Pasaron los días y los kilómetros se hacían inmensos. Yo intentaba esconder el miedo, sorprender con secretos; este tormento vacío de perder sin ni siquiera tener, este deseo ahogado de luchar. Y por las noches esperaba, terco; con la idea majadera, una ilusión intacta. Soñaba con oler en la memoria, escuchar en el descanso; el vacío eterno que se llena con ternura; pero no, la distancia era mucha, era necia.
Tantas horas, la misma luna. Yo, buscaba estrellas, olvidaba lo aprendido. Quise por un instante regalarle un secreto a la noche, pero el frío, como siempre, no me dejaba pensar. Entonces escribí tu nombre en la arena, para nunca olvidarte; y cada noche, el reflejo en la luna; tu recuerdo y mi sonrisa serán eternas en el paisaje. Sí, duermo con tu olor grabado en mi piel; como estos párrafos y este papel.
Voy contando los pasos, repasando las heridas; el resultado, con dolor, sigue indistinto; decir adiós es diferente a sentirlo. Puede que siga estancado en la terquedad, la más ingrata de las realidades, un desfase de tiempos que asesina, que no encuentra respiro. Podría, lo sé; pero esto no se resume en uno, sino en dos. Podría, tal vez.

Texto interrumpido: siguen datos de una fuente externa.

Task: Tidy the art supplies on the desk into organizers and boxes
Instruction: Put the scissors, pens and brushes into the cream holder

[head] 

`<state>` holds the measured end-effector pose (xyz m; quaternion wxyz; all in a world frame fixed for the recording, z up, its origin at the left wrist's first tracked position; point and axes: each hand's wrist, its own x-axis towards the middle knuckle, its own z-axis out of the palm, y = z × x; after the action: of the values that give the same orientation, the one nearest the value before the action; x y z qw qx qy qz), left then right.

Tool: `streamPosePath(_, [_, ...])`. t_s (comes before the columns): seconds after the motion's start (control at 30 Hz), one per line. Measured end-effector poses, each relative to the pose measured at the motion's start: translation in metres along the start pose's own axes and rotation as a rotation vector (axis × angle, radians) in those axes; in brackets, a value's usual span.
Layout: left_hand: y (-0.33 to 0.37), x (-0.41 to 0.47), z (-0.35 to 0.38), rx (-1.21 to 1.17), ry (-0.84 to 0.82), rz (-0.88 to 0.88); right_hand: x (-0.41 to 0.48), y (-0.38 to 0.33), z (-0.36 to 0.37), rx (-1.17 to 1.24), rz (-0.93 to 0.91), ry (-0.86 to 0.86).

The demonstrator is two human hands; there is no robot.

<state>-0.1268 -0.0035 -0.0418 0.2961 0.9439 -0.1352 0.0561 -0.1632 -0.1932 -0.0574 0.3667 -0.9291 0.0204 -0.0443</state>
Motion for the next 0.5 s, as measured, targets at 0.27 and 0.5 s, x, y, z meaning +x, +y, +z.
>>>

Con la fuerza desgastada me dispongo a intentar en el intento. Si pudiera, haría un bosquejo; solo grises del momento, solo historia sin detalles; y me sentaría cada tarde a inventar colores, a esconder sorpresas. Como tantos párrafos que ahora tienen un mismo nombre; como este sueño camuflado en sonrisa y que empaña mis ojos. Ahí, el tiempo, con mismo ritmo pero distinta apariencia, juega a olvidar y recordar, a ser irónico sin vacilar.
El sueño sigue intacto, fuerte; respirando besos, caricias. La ilusión no se apaga, toma fuerza. No hay que perder de perspectiva el objetivo, la razón de levantarnos por la mañana. Ese impulso que, sin entender realmente, nos roba una sonrisa natural, un suspiro que refresca. Y se convierte en una forma simple de atrapar puñados de felicidad, para sonreír en la tristeza y luchar hasta el final.